* **Activity**: Determine the number of lines in the data that contain "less". Answer with that number only.

--- Input Enclosed Below ---

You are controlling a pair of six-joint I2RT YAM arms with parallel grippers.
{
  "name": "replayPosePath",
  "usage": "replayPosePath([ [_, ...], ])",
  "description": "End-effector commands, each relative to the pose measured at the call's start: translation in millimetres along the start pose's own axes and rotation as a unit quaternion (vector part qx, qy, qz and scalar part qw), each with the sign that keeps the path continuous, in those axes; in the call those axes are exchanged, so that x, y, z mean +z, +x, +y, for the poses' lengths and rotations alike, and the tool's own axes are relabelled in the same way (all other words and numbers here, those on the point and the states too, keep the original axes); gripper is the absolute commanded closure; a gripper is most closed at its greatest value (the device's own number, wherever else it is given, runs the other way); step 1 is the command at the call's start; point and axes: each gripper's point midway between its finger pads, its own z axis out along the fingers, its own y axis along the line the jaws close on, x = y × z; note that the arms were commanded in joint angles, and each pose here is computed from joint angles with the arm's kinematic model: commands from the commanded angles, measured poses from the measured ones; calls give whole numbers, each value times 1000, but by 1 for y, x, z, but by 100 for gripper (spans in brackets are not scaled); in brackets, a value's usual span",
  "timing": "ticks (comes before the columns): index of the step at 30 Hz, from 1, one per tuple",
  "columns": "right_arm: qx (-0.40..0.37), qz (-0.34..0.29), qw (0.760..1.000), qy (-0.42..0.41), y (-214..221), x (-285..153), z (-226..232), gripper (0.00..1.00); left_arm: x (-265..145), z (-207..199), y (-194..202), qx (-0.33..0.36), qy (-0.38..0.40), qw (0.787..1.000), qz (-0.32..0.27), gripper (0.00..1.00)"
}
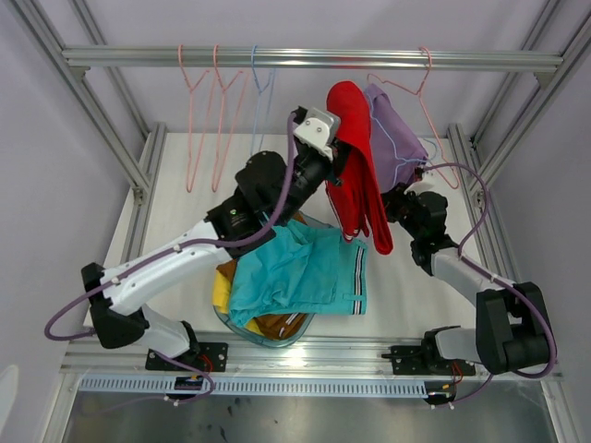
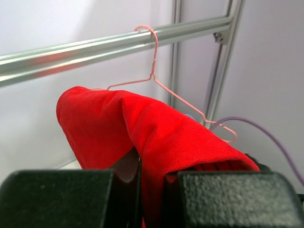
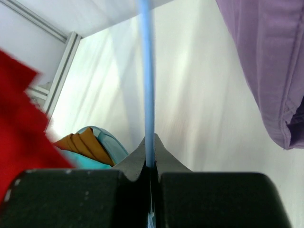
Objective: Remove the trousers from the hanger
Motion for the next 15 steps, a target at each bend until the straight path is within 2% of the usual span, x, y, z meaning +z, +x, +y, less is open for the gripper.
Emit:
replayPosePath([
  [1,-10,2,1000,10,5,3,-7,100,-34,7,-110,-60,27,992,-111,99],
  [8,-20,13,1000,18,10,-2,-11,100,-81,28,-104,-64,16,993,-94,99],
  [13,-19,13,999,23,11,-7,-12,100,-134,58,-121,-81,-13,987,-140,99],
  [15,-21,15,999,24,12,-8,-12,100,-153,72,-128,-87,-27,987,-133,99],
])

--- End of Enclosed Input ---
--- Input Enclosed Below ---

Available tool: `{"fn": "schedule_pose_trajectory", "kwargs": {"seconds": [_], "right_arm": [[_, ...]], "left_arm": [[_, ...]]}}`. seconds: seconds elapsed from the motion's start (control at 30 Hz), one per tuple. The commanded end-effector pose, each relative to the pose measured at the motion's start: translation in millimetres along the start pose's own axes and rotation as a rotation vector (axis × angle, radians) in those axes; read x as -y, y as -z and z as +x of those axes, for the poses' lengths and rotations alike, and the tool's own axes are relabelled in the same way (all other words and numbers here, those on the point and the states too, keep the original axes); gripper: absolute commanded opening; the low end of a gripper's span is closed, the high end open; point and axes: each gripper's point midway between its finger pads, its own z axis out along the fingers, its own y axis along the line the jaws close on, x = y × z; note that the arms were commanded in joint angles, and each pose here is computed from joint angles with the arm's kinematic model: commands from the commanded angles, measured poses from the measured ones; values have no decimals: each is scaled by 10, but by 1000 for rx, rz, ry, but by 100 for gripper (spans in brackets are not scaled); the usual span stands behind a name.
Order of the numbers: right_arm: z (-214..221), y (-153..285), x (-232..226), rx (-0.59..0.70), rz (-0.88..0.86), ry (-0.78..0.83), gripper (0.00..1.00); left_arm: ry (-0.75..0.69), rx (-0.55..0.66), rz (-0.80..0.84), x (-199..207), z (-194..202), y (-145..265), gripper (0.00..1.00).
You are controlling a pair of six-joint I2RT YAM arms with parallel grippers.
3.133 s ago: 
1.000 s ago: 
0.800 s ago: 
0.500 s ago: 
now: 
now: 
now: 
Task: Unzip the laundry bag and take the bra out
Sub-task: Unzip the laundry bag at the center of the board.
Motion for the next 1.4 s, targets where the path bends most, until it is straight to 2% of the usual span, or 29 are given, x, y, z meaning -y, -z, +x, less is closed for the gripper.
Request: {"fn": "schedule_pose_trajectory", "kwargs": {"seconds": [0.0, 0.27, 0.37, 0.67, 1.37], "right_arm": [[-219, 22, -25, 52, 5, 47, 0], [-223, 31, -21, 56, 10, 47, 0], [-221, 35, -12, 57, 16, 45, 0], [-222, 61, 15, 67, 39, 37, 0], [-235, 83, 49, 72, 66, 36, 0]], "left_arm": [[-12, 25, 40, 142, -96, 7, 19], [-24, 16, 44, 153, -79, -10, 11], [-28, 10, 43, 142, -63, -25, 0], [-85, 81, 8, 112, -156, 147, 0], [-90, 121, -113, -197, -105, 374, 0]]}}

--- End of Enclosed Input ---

* **Response to this task**: 2